Problem requirements ▸
Count how many lines of the data include the string "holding", then say that number and stop.

[Records from a dataset]
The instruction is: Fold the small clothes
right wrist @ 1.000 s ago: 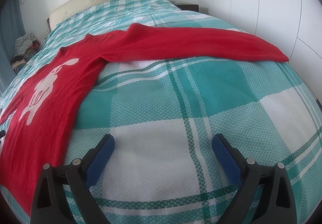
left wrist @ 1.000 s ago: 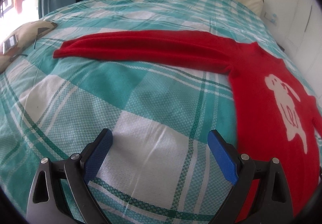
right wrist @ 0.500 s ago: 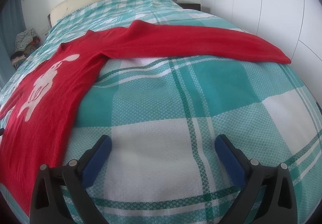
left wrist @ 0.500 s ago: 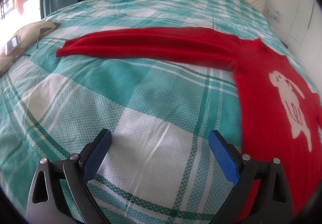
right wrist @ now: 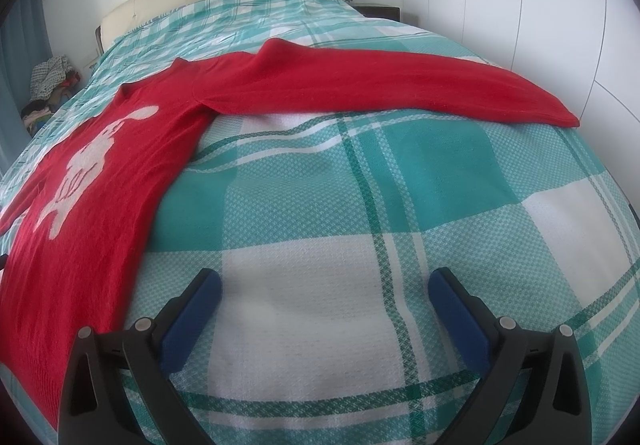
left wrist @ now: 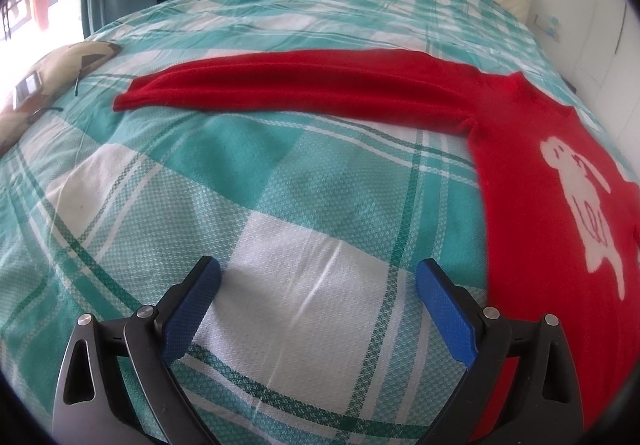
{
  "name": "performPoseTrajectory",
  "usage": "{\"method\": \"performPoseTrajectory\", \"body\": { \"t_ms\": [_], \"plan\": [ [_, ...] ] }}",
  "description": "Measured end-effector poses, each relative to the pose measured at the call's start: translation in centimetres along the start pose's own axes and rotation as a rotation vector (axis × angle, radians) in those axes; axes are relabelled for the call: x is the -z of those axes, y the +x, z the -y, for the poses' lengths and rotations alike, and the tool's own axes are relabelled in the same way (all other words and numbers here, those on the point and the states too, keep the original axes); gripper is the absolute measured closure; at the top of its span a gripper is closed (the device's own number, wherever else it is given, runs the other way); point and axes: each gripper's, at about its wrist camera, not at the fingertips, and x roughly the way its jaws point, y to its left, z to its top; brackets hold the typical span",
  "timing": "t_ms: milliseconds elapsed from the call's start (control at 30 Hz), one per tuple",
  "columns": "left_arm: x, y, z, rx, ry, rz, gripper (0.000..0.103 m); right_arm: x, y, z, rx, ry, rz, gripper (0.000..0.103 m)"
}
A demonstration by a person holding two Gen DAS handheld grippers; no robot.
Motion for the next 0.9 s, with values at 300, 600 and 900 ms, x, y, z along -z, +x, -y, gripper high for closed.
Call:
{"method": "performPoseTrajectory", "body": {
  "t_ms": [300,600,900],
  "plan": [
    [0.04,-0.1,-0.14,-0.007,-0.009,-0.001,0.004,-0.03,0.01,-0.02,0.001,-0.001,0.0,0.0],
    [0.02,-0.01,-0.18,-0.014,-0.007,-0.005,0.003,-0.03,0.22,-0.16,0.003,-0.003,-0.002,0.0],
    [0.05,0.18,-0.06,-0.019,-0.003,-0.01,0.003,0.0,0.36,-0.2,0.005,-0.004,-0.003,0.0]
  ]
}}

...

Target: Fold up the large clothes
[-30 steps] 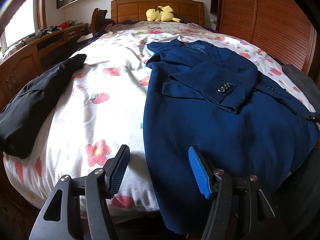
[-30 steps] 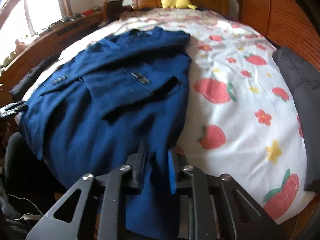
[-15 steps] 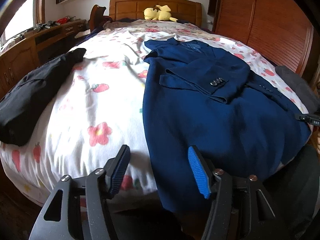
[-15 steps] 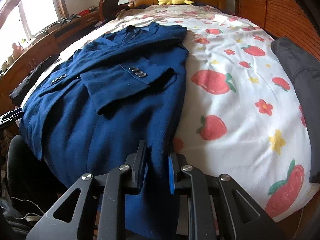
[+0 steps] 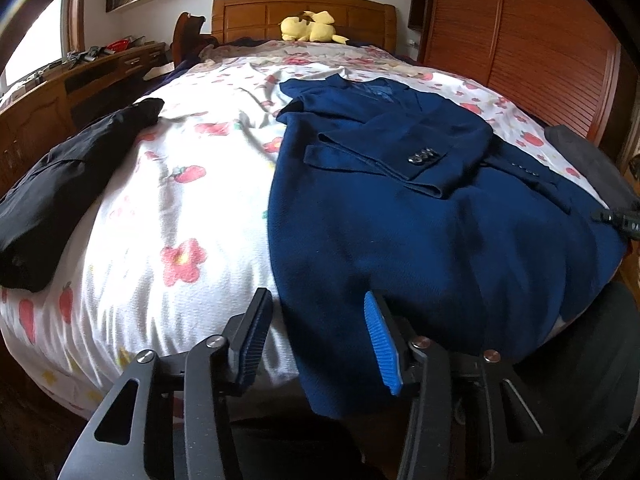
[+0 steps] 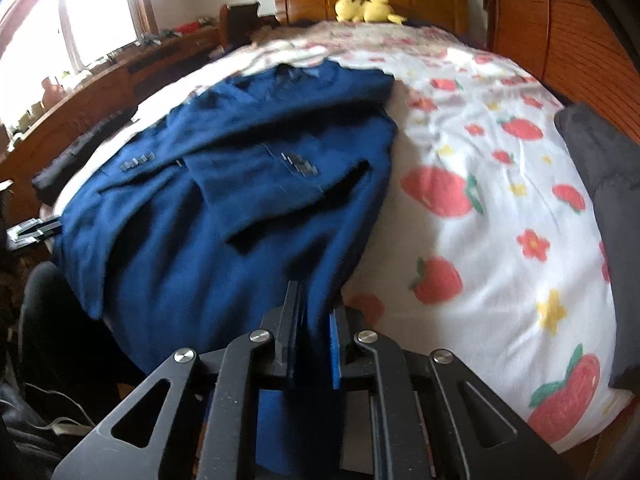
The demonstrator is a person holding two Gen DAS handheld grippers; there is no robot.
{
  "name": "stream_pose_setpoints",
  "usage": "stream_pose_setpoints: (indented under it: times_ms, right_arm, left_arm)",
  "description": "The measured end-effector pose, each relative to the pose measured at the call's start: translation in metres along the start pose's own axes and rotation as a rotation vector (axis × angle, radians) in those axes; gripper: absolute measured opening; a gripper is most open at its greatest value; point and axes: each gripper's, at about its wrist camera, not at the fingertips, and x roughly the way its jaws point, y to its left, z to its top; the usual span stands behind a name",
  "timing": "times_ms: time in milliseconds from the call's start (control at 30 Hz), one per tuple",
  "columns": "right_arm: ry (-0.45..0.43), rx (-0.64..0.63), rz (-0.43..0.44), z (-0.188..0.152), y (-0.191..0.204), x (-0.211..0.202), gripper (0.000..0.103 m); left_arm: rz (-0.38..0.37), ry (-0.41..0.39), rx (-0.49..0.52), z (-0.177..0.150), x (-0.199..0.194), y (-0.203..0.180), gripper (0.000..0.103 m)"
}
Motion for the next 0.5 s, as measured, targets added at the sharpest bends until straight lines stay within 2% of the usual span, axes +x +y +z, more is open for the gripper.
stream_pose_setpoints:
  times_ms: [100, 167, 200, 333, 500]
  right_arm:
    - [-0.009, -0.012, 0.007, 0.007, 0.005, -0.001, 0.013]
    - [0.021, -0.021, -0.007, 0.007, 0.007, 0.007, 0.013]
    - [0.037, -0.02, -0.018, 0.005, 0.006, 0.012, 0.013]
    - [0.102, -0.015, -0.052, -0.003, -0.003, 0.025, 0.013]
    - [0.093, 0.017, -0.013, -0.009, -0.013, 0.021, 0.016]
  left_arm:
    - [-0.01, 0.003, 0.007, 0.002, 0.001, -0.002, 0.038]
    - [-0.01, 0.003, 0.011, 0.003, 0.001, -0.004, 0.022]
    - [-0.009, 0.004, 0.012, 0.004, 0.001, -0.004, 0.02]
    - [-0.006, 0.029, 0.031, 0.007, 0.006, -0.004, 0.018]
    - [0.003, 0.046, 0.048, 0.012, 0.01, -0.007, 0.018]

Answer ▸
2